What does the exclamation point mean in a trait implementation?

二次信任 提交于 2019-12-04 17:49:38

问题


I found in the library reference for std::rc::Rc this trait implementation

impl<T> !Send for Rc<T> 
where
    T: ?Sized, 

What does the exclamation point in front of Send mean?

I consulted both The Rust Programming Language¹ book and The Rust Reference², but didn't find an explanation. Please give a reference in your answer.


¹ especially the [section 3.19 Traits
² and sections 5.1 Traits and 5.1 Implementations

回答1:


It's a negative trait implementation for the Send trait as described in RFC 19.

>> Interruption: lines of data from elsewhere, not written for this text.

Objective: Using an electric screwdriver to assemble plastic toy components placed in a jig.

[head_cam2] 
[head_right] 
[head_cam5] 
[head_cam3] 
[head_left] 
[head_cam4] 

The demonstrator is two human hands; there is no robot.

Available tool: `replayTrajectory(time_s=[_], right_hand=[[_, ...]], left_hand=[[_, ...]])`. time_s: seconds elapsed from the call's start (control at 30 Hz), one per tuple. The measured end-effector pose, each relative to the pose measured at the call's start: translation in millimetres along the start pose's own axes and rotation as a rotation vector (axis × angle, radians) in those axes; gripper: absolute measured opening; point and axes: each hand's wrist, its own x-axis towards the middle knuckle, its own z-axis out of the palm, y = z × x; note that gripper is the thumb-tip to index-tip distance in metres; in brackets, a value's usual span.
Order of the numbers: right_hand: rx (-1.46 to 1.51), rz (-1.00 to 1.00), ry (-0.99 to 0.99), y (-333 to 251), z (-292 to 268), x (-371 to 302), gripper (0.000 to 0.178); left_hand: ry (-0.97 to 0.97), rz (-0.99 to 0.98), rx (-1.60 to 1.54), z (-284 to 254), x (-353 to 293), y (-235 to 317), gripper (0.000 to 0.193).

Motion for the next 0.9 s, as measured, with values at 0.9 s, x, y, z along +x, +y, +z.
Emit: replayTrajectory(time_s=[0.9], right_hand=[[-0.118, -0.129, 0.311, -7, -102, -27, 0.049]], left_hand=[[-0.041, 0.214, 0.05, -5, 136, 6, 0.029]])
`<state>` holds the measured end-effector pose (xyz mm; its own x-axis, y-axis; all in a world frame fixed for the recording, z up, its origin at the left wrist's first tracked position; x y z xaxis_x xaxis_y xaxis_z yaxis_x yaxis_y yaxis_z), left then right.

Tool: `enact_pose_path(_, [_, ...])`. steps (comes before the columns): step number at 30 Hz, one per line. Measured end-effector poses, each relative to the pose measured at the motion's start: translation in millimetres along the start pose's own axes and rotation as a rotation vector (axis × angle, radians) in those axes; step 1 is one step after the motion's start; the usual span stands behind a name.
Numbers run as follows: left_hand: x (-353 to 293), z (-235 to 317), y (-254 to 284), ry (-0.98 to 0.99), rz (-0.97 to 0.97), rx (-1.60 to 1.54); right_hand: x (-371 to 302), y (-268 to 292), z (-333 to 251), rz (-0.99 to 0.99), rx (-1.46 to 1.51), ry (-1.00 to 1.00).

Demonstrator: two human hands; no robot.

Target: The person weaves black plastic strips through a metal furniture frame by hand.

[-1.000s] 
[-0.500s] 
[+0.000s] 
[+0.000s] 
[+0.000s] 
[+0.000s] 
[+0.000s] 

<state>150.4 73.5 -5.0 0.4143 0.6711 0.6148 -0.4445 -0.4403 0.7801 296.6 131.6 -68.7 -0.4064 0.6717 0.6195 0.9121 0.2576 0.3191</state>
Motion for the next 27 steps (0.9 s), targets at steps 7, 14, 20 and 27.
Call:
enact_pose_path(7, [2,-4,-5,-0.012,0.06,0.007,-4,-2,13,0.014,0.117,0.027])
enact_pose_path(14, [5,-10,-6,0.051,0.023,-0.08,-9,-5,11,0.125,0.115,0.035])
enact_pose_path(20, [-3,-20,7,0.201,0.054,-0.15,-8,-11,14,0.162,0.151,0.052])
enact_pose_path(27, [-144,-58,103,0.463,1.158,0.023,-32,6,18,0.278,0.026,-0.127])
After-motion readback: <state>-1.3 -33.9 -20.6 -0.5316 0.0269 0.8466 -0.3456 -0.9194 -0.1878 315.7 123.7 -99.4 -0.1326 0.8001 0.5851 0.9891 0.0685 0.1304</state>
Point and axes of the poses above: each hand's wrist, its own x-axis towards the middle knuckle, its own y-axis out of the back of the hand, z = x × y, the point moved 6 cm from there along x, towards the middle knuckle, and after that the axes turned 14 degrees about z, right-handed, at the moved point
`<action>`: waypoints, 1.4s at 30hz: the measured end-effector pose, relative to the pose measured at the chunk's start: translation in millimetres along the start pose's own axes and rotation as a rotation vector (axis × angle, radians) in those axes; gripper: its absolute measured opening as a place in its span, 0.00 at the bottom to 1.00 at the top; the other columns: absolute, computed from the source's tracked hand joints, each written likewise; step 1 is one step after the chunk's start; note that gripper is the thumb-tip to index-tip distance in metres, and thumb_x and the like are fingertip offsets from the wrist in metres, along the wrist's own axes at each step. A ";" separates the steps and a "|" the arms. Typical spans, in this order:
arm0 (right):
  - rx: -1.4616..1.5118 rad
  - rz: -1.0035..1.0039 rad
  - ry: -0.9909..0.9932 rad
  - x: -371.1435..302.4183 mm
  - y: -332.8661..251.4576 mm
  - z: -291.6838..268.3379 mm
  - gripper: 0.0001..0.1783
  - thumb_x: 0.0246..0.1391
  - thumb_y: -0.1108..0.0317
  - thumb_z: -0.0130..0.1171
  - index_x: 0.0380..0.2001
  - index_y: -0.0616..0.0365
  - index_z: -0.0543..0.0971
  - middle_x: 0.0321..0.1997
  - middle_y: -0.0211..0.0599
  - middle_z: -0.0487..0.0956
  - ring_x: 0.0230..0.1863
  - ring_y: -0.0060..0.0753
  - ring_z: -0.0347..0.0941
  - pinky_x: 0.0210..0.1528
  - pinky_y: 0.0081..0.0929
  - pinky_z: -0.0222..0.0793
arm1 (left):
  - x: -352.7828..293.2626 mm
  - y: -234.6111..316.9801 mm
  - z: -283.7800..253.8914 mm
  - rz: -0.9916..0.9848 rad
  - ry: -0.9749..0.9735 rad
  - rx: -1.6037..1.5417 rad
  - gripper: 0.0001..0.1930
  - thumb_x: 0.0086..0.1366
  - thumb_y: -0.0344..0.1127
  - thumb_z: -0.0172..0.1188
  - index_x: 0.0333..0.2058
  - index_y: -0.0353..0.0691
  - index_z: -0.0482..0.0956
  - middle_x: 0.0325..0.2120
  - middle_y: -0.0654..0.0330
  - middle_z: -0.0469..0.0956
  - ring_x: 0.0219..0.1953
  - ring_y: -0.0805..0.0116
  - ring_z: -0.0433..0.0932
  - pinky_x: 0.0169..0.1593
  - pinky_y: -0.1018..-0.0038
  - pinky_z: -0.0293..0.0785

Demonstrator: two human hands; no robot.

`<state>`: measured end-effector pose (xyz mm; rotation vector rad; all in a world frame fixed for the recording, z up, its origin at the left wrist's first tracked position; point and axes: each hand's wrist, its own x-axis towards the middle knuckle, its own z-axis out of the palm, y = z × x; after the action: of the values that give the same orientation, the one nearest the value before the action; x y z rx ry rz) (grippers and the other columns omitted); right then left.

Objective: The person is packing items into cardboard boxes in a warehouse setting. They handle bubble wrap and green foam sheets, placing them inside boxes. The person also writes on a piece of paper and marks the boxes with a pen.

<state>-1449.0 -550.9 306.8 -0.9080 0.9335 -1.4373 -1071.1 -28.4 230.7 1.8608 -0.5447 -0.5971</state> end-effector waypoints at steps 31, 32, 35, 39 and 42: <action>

As a summary: The Send trait is an unsafe trait. The RFC says:

[It] is unsafe to implement, because implementing it carries semantic guarantees that, if compromised, threaten memory safety in a deep way.

However, it is implemented by default for all types. Currently the syntax is:

unsafe impl Send for .. { }

Note .. as the syntax for a default implementation. The trait must also not define any methods. A default implementation is a marker trait implemented by all types

There is new syntax on its way for default traits, and they will be called auto trait, but as of now those are in experimental and possibly buggy. But here's is the syntax for future use:

unsafe auto trait Send { }

Therefore, to opt out of Send, write a negative trait implementation. This syntax will stay the same, even once auto traits are stable:

impl !Send for MyType { }

See also the answer to another question: What is an auto trait in Rust?




回答2:


This is a negative trait impl, so you can read it as opting out of the Send trait.